Task goal >>
Would you repeat each line below exactly, without the pictures?

Information supplied >>
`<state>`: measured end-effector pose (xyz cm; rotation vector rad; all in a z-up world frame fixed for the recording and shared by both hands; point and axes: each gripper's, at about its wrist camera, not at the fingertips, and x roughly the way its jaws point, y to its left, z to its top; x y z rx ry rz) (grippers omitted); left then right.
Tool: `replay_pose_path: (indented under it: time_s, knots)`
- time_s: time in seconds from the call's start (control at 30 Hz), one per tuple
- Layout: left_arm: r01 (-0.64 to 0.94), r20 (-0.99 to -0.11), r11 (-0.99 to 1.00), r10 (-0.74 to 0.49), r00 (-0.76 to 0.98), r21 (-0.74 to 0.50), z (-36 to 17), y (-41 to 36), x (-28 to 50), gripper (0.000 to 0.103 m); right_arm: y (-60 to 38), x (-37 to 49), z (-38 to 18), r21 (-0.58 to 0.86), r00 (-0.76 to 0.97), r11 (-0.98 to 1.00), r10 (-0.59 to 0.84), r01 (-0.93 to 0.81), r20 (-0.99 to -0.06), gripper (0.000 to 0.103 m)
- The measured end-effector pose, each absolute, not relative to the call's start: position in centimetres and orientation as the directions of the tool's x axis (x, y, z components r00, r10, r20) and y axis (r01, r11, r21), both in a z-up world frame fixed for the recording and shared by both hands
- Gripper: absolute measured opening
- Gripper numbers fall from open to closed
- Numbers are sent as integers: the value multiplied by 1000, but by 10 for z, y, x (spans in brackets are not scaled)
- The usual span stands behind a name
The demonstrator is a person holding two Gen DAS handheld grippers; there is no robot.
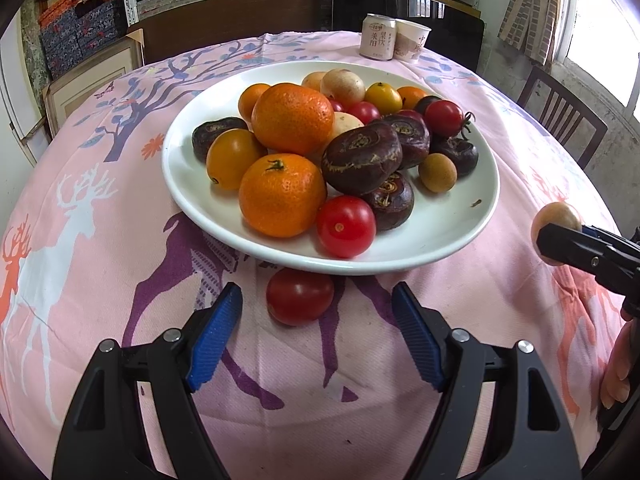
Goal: Organize fruits
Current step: 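Grasp a red tomato with the left tool while the right grasps a brownish yellow fruit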
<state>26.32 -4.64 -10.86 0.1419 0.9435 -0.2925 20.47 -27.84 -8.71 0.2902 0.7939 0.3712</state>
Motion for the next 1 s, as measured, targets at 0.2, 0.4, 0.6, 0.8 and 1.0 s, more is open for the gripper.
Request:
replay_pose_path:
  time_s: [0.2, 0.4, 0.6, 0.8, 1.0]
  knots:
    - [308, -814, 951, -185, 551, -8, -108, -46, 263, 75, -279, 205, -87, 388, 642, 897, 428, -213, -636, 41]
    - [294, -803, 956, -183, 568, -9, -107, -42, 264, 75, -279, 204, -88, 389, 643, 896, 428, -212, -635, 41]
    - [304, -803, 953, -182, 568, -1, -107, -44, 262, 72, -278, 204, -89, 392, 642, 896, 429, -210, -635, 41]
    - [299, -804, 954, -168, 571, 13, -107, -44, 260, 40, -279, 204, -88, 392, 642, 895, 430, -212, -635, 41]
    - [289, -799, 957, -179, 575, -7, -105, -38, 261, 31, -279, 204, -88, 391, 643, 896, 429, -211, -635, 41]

Response box >>
`<state>`: measured end-effector pose (xyz cm; rotation vector rad; all in a z-up world frame fixed for the recording and shared by both hands; point and axes: each gripper's, at about its wrist camera, not at the fingertips, and x roughly the way its jaws point, y to its left, z to its top; x y z rx ry rz) (grippers omitted); left then right.
Tool: `replay_pose_path: (indented under it: time_s, knots)`
- time_s: time in seconds from the call's start (control at 30 Hz), one per tuple
- Layout: left_arm: r01 (-0.64 to 0.94), r20 (-0.99 to -0.11), r11 (-0.99 to 1.00), r10 (-0.74 to 0.49), r00 (-0.76 to 0.98), r21 (-0.74 to 0.50), z (-36 to 17), y (-41 to 36), x (-28 to 50), gripper (0.000 to 0.103 m); right_arm: y (-60 to 38), x (-37 to 49), z (-38 to 18), r21 (-0.58 to 0.86), r00 (-0.76 to 0.97), r11 (-0.98 to 1.00), r10 (-0.59 to 0.84), r01 (-0.93 to 0.81), r20 (-0.99 to -0.06), gripper (0.000 to 0.103 m)
- The measured end-effector pose, each absolute, not relative to the call's start: position in centimetres and orientation as the directions of the tool's x axis (x, y, z components r00, r10, r20) and y axis (r01, r11, r21), both in a z-up world frame fixed for the recording and shared by both hands
- Gripper: absolute measured opening
- Gripper numbers fall from open to closed
- Numbers are sent as integers: the value multiplied by 1000, but by 10 for z, y, x (spans in brackets are not scaled)
- The usual span stands behind a name
The demonstrator is a person holding two Gen DAS handheld grippers; there is no robot.
Goal: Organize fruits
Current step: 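Grasp a red tomato with the left tool while the right grasps a brownish yellow fruit
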<state>26.32 -4.64 -10.86 0.1419 0.9435 -0.2925 20.47 -27.84 -8.71 0.2902 0.7939 0.3712</state>
Motion for the next 1 s, as measured, targets at 0.2, 0.4, 0.6, 0.8 and 1.0 s, more is open for the gripper.
Request:
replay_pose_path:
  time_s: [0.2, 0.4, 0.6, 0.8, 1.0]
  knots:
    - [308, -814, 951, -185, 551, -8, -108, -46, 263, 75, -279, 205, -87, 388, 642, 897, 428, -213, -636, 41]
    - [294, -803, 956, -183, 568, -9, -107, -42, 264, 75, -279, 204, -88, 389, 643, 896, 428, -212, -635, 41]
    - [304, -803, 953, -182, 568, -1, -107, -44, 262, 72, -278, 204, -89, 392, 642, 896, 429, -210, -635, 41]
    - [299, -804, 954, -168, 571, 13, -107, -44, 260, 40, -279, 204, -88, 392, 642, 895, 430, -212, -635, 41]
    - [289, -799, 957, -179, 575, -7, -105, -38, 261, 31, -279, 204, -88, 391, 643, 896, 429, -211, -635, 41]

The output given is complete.